Given material section start
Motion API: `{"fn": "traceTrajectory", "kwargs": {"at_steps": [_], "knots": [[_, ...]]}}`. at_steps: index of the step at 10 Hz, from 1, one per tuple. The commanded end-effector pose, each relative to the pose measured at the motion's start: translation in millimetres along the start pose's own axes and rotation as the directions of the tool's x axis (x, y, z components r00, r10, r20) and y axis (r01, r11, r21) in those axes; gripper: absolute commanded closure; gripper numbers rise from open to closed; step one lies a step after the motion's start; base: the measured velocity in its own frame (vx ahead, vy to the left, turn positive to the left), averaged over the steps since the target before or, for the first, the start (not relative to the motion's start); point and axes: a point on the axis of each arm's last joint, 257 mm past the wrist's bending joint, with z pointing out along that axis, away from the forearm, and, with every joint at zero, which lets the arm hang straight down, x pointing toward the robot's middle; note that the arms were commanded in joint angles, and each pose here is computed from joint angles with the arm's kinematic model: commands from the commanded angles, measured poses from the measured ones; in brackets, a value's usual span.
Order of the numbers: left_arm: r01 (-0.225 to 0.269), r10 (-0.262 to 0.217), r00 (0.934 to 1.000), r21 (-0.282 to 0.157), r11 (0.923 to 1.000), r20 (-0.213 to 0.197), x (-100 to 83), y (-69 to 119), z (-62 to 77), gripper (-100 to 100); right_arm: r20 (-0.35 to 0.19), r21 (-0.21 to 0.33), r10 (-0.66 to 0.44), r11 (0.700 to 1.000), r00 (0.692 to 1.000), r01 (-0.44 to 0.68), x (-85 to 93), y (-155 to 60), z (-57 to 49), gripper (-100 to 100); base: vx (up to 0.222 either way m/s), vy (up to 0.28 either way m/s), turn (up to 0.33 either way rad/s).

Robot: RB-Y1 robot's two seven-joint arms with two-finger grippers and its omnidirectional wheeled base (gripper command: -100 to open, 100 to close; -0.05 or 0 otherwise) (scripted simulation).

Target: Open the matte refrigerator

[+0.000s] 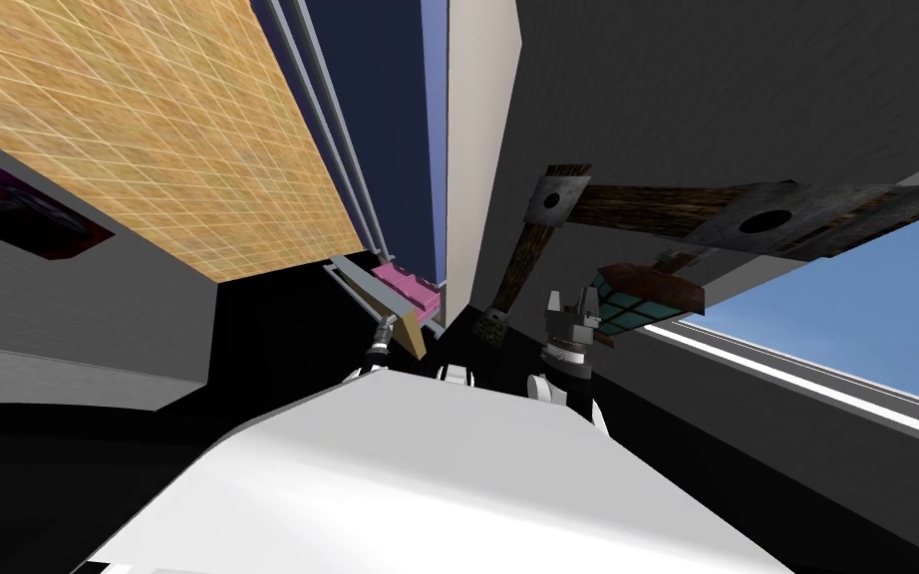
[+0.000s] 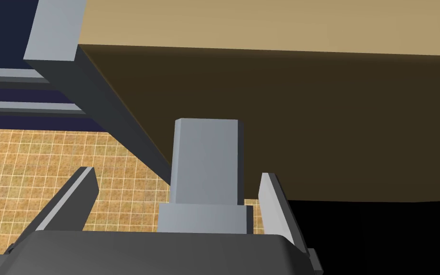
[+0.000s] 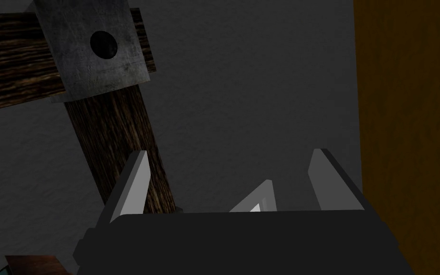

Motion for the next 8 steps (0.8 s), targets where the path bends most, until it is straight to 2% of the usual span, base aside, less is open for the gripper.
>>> {"fn": "traceTrajectory", "kwargs": {"at_steps": [1,2,4,7,8], "knots": [[0.001,-0.001,1.0,0.008,1.0,-0.007,-3.1,-15.6,26.2,-100,0.0,0.0,0.0,1.0,1.0,0.0,0.0,0,0.0,0,-0.084,-0.049,0.02],[0.001,-0.001,1.0,0.008,1.0,-0.007,-3.1,-15.6,26.2,-100,0.0,0.0,0.0,1.0,1.0,0.0,0.0,0,0.0,0,-0.058,-0.031,0.02],[0.001,0.0,1.0,0.009,1.0,-0.009,-8.0,-28.5,49.4,-100,0.0,0.0,0.0,1.0,1.0,0.0,0.0,0,0.0,0,-0.071,-0.056,0.018],[0.001,0.0,1.0,0.009,1.0,-0.009,-8.0,-28.5,49.4,-100,0.0,0.0,0.0,1.0,1.0,0.0,0.0,0,0.0,0,-0.02,-0.014,0.001],[0.0,0.0,1.0,-0.023,0.9997,-0.002,-11.8,-16.1,40.9,-100,0.0,0.0,0.0,1.0,1.0,0.0,0.0,0,0.0,0,0.01,0.012,0.002]]}}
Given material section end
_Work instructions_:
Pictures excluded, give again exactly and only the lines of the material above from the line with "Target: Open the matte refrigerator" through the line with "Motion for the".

_Solved problem_:
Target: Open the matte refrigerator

[+0.000s] 
[+0.000s] 
[+0.000s] 

Motion for the next 8 steps (0.8 s), targets where the path bends most, until it is straight to 2% of the usual span, base aside, less is open for the gripper.

The exercise output is complete.